I rarely hear about a caregiver who threw in the towel half way along the journey. We are in it for the long haul, no matter what that may mean. Obviously this type of loyalty and commitment is perfect for the caregiving experience and those we care for benefit from these wonderful qualities.
The interesting thing about most caregivers, however, is that while we are so giving and committed to those we love and care for, we can neglect ourselves and the very traits that make us brilliant caregivers can stand in the way of our own care and comfort.
Our commitment and sense of responsibility can be harmful to us!
Our commitment and sense of duty often allow us no room to accept the fact that we get tired, frustrated or overwhelmed. We feel so responsible that we can't bear the fact that we are human and sometimes can't do it all by ourselves. We even feel guilty about needing help, as though it makes us bad people or bad caregivers.
Nothing can be further from the truth. Caregiving takes a village and we are not superhuman. Asking for help from family friends and outside professionals can save the day, not only by allowing us a much needed break and some relief but by allowing us to share our experience with others who can support and comfort us.
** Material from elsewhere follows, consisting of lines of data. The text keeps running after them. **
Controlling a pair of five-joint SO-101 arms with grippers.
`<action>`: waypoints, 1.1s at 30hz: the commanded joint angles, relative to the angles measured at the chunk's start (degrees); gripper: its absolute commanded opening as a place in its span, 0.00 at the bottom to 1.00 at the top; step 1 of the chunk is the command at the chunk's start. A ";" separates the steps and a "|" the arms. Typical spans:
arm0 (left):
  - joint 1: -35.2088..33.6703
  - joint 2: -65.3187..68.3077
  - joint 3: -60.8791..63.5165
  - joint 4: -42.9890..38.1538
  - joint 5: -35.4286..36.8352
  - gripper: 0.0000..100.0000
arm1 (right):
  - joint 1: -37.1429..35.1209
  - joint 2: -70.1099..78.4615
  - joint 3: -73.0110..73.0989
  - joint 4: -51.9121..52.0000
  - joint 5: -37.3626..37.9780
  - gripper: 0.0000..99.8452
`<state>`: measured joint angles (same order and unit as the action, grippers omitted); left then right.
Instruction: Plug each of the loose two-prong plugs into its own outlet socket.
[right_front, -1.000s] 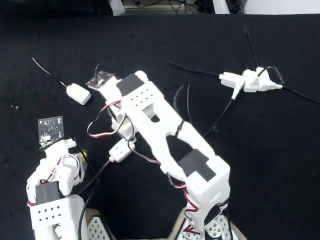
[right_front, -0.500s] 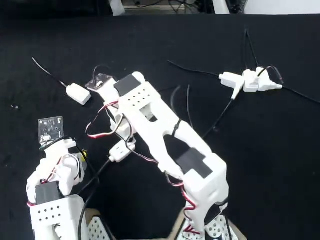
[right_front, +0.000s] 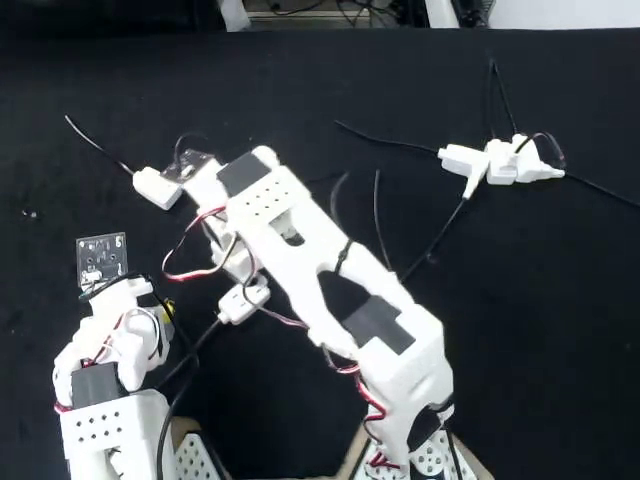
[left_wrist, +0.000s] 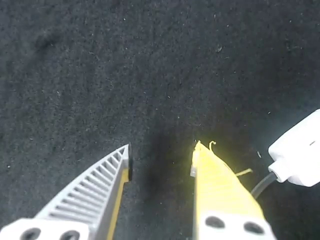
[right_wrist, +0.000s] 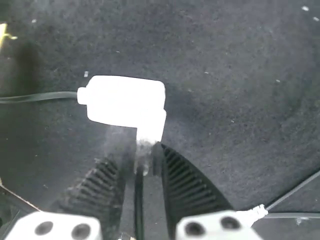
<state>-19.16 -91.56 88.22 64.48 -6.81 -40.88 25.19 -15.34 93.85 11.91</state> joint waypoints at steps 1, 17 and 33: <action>-0.48 -0.62 -0.57 0.00 -0.44 0.21 | -2.46 1.19 -0.22 -0.70 -0.35 0.01; -0.66 -0.62 -0.57 0.00 -0.44 0.21 | -2.20 -2.24 4.18 -0.79 0.35 0.01; -0.57 -0.62 -0.57 0.00 -0.44 0.21 | 0.35 -2.24 -1.10 -0.88 4.31 0.01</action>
<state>-19.16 -91.56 88.22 64.48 -6.81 -42.02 24.13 -11.91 93.85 14.99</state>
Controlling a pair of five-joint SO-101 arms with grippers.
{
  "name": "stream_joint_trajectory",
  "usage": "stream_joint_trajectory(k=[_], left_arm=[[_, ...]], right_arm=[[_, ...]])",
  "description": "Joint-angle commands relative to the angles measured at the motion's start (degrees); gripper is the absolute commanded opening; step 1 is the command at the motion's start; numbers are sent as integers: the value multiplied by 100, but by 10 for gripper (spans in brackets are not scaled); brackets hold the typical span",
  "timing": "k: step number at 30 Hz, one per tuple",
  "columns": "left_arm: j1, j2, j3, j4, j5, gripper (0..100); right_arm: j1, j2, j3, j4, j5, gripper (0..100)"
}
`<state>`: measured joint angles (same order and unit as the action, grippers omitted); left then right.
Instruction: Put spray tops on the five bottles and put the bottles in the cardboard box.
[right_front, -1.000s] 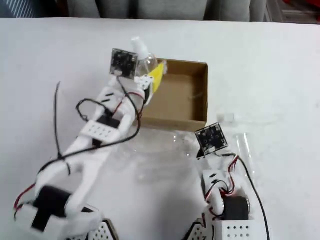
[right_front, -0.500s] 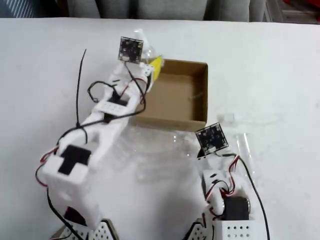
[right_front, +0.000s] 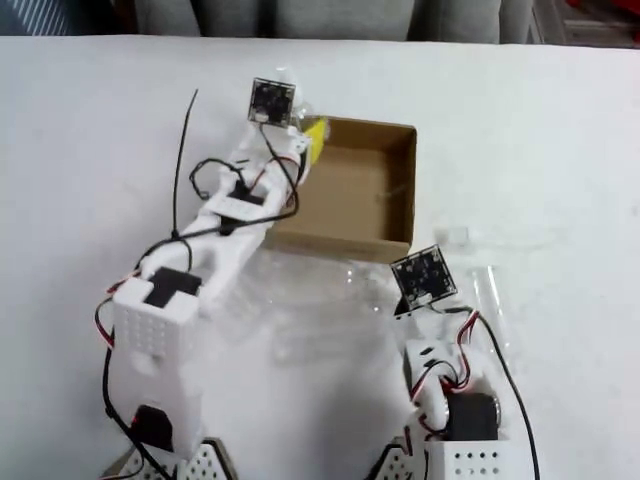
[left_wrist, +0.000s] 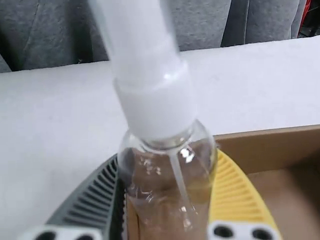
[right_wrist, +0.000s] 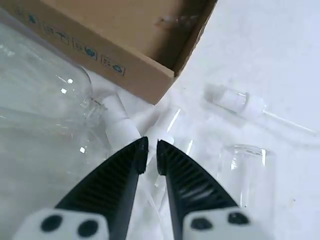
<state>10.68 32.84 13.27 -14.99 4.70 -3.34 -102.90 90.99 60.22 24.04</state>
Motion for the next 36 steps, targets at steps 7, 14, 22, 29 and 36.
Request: stream_joint_trajectory(k=[7, 14, 22, 29, 36], left_arm=[[-66, -84, -378, -193, -79, 24], [-66, -84, -378, -176, -79, 24], [-136, -75, -369, -185, -79, 24], [-180, -13, -360, -158, -79, 121], [-171, 242, -404, -158, -79, 254]], right_arm=[[31, -13, -35, -110, 70, 17], [31, -13, 9, -127, 70, 17], [31, -13, 9, -127, 70, 17], [31, -13, 9, -127, 70, 17], [31, -13, 9, -127, 70, 17]])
We feel less alone, isolated and crazy.
Quite often when I reached out for help from family and friends, they were so happy and had actually been waiting for me to ask. I was told they wanted to help but never knew what to offer. I quickly found ways and times I could use the extra pair of hands! Because I had back up, I began to take some down time and didn't need to be in two places at once. The relief was heaven sent.
Another wonderful source of support for me was picking up the phone to share what I was going through with someone who loved and supported me. I enlisted various family members and friends to be there for me when I needed to vent or run something by them.
Overcoming my guilt about needing help was so important!
Overcoming my guilt and embarrassment about needing help was probably the single most important action I took for myself and the care of my loved ones. By making sure I got respite, support and daily interaction with helpful family, friends and community resources, I became less stressed, tired and frustrated. I was then able to be calmer and more centered as a caregiver.So throw the guilt out the window and give everyone, including yourself a break! Get some help! Even if you just ask someone if they would available to help in the future you are on your way to getting the relief you need and deserve. Relief is a phone call or conversation away. Make a commitment today to reach out and ask for help. Miracles will happen when you do!